Maria and me at the Sacre Couer Basillica

My train arrived into Paris' Gare de Lyon right on time, and I hurried to the adjoining Metro station. There was no need to consult the large wall mounted Metro map; I'd already rehearsed the Metro ride in my head- I needed to travel east on the yellow line, two stops to Nation. There I'd transfer to the blue line and travel thirteen stops to Anvers. Somewhere in Montmartre, just a short walk from Anvers Metro station, Maria would be waiting for me at our hotel. She flew into Paris a couple of hours earlier. As each of the thirteen Metro stations arrived, and the train doors opened and abruptly closed, I restarted the countdown to Anvers. I couldn't belive I was in Paris, and that Maria was waiting for me just seven stations away. No, six. Five. Four. Three. Two. One. Anvers station.
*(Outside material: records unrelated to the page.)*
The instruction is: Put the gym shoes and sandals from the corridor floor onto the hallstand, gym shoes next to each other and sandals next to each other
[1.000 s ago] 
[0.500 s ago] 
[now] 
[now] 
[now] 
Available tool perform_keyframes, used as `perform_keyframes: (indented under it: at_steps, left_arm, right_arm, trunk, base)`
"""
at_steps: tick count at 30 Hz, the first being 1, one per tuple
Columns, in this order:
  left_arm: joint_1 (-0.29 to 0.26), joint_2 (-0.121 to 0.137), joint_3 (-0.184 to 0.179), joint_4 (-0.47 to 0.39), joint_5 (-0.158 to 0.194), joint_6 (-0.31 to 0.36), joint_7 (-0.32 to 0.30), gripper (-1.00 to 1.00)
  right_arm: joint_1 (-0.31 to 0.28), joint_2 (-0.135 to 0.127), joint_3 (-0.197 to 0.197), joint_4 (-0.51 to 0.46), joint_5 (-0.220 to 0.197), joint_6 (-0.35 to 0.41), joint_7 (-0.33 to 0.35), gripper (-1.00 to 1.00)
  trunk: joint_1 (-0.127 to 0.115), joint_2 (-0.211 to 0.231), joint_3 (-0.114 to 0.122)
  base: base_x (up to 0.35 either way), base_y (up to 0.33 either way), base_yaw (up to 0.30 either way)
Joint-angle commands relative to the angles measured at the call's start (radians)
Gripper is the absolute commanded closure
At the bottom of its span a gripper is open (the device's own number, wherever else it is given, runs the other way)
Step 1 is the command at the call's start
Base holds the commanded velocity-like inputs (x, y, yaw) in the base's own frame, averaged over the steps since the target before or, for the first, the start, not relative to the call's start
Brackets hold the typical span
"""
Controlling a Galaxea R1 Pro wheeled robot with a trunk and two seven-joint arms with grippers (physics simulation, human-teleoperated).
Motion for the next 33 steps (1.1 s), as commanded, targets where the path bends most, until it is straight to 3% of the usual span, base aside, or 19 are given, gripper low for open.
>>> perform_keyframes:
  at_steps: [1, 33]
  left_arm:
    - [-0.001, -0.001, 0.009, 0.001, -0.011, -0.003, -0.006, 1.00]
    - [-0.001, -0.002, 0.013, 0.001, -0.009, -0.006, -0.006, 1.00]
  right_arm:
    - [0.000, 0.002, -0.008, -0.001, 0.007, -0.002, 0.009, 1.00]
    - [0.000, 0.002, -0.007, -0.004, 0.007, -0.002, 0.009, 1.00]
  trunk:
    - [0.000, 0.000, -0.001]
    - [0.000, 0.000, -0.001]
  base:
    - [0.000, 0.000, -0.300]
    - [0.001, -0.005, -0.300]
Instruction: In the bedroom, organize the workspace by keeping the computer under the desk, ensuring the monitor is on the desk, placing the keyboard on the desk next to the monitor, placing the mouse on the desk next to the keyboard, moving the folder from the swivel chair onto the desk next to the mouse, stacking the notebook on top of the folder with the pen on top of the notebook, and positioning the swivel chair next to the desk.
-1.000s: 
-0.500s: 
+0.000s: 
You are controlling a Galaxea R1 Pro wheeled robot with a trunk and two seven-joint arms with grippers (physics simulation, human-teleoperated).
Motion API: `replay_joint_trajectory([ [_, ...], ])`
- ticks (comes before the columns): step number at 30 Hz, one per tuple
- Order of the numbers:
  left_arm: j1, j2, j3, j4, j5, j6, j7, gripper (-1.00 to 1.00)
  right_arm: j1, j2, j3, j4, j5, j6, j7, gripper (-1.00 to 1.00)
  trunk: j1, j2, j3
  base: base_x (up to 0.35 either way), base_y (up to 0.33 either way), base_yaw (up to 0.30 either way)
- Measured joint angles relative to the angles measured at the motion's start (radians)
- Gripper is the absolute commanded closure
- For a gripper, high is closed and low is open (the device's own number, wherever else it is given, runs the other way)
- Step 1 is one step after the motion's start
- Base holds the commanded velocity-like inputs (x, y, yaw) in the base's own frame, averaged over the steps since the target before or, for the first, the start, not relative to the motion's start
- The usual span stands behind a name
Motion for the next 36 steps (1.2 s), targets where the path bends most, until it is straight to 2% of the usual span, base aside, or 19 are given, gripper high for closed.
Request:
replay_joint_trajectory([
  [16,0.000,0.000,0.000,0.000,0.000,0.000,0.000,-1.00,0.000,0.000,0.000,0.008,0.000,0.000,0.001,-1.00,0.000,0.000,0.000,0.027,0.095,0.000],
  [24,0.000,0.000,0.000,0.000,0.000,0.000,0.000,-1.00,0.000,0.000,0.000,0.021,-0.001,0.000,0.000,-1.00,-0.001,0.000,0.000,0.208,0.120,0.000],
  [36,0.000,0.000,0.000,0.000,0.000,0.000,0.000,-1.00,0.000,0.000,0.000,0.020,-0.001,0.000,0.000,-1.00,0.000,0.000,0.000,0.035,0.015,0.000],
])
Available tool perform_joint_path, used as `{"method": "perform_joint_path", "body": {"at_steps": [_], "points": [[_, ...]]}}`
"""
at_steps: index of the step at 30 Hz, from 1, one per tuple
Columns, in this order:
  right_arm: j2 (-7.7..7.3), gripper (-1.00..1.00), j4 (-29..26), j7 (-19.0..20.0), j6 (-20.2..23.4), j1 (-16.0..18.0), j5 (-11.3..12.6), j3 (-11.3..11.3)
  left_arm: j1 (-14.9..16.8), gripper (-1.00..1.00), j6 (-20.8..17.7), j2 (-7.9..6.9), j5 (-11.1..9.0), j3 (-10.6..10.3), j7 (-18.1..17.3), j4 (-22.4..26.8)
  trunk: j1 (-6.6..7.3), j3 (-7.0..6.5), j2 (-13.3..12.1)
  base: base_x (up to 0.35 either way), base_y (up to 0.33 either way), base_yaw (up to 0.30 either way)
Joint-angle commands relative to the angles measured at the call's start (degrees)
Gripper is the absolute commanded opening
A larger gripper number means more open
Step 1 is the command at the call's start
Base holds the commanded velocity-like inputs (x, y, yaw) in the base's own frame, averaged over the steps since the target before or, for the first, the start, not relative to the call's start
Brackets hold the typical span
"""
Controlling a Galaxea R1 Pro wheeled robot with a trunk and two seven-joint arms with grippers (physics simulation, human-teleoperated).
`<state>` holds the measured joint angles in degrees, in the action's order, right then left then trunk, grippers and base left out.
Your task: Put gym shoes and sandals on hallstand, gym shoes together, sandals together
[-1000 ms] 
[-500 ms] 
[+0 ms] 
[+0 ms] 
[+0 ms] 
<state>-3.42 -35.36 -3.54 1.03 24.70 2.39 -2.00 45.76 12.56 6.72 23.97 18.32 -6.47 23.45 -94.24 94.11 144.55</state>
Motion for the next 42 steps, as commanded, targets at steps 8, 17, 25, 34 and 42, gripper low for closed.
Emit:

Sacre Couer Basillica..Acr de Triomphe.

Our plan for the weekend was to have absolutely no plan. We had both been to Paris before, myself twelve years ago, Maria more recently. She hadn't been overly impressed with the city at the time. That was about to change, I promised her. We started with a stroll to the spectacular Sacre Couer Basillica, which was only two blocks from our hotel. On a clear day, the gardens of Sacre Couer offers panoramic views across greater Paris. Sadly Friday was far from clear. Our short stroll somehow evolved into a cross capital exploration, from Montmartre to the Arc de Triomphe, down the Champs Elyses and across the Seine to the Eiffel Tower. Phew! That would be a long enough walk for most people, but after a rest on the grass in the shadow of the 320 metre (900 feet) high tower we strode on ... to Place de la Concord, past the Louvre and across to Notre Dame Cathedral. By that time, it was well after dark. I explained to Maria the subtle difference between the words 'strolling' and 'traipsing'. I was worried that we were about to cross the line between the former and the latter, so we caught the Metro back to Montmartre and sat down to relax in a funky little bar right smack in the middle of the red light district, surrounded by sex shops, peep shows and porn cinemas. It had already been a memorable weekend, and Saturday was only a couple of hours old.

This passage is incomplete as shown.